**Supplied records:**
════════

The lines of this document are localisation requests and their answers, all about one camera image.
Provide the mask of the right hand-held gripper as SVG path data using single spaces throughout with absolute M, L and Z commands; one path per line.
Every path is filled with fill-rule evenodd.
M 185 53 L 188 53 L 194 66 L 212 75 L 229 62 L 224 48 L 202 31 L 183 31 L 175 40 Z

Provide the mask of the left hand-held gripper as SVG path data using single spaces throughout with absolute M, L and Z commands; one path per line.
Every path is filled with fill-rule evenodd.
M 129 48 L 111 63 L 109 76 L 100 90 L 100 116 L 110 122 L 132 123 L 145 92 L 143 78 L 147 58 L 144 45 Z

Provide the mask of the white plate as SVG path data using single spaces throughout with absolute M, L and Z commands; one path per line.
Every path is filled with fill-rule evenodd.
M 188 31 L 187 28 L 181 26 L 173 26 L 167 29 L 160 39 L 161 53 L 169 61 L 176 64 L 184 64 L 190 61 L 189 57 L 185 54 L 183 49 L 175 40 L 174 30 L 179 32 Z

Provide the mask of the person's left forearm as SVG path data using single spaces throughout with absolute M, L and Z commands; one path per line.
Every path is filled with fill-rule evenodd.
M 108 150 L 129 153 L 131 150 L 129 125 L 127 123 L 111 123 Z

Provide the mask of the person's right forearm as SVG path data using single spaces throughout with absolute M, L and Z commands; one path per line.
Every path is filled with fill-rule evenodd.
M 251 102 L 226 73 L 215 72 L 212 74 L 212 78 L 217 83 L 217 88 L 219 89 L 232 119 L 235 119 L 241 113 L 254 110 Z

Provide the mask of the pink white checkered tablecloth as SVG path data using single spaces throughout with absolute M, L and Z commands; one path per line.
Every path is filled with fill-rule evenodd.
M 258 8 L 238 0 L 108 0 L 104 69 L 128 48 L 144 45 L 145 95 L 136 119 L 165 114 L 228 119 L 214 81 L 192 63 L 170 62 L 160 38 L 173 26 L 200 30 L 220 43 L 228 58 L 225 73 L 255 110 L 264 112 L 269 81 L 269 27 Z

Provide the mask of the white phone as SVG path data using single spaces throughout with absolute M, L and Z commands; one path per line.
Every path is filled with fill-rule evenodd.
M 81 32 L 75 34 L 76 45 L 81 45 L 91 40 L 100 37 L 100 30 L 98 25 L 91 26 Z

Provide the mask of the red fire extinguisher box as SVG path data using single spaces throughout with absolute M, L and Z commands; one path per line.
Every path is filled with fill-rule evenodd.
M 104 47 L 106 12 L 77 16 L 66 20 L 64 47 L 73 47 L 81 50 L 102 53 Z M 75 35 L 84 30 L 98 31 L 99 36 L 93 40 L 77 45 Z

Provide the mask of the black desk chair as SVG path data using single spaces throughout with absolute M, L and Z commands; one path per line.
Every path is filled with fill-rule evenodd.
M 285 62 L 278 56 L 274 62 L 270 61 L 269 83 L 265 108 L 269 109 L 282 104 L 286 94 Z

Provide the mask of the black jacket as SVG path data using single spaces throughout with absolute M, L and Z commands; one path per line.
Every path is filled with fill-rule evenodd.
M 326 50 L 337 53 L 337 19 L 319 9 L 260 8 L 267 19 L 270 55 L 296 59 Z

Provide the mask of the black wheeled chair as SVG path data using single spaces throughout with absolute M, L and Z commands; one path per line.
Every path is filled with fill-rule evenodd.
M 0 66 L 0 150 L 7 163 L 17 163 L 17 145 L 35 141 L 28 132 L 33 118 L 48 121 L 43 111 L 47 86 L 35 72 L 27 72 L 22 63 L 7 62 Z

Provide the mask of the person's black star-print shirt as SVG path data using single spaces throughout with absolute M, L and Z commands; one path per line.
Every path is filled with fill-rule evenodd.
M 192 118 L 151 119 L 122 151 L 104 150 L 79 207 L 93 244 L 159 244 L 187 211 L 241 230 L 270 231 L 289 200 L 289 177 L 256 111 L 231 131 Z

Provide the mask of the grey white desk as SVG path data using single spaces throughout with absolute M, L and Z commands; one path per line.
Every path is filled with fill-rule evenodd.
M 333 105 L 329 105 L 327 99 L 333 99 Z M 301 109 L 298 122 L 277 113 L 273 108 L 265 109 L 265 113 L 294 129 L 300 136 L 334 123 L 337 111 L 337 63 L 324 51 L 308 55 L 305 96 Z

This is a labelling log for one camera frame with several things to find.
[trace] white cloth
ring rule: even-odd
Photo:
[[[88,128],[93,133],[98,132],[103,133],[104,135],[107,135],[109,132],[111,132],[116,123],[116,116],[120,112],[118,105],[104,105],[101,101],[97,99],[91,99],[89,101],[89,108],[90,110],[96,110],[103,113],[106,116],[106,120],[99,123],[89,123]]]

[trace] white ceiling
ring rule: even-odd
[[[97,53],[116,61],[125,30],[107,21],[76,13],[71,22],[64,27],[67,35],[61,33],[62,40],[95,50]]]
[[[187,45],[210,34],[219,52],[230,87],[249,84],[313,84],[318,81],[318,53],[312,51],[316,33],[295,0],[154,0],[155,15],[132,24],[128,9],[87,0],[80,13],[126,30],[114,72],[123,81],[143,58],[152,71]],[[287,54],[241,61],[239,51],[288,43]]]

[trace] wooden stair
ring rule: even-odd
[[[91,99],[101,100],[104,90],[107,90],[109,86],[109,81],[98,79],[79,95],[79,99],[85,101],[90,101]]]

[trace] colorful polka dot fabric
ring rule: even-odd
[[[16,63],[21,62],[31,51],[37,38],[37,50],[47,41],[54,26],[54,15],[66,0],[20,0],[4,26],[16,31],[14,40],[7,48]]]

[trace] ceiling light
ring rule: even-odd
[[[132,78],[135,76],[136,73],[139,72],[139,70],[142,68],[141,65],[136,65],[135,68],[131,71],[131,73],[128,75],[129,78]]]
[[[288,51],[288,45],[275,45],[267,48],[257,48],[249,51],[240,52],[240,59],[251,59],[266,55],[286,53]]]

════════

**Task to carry out:** Using the entries above, give the number of lines that include "trace", with no added words.

**Solution for this problem:** 5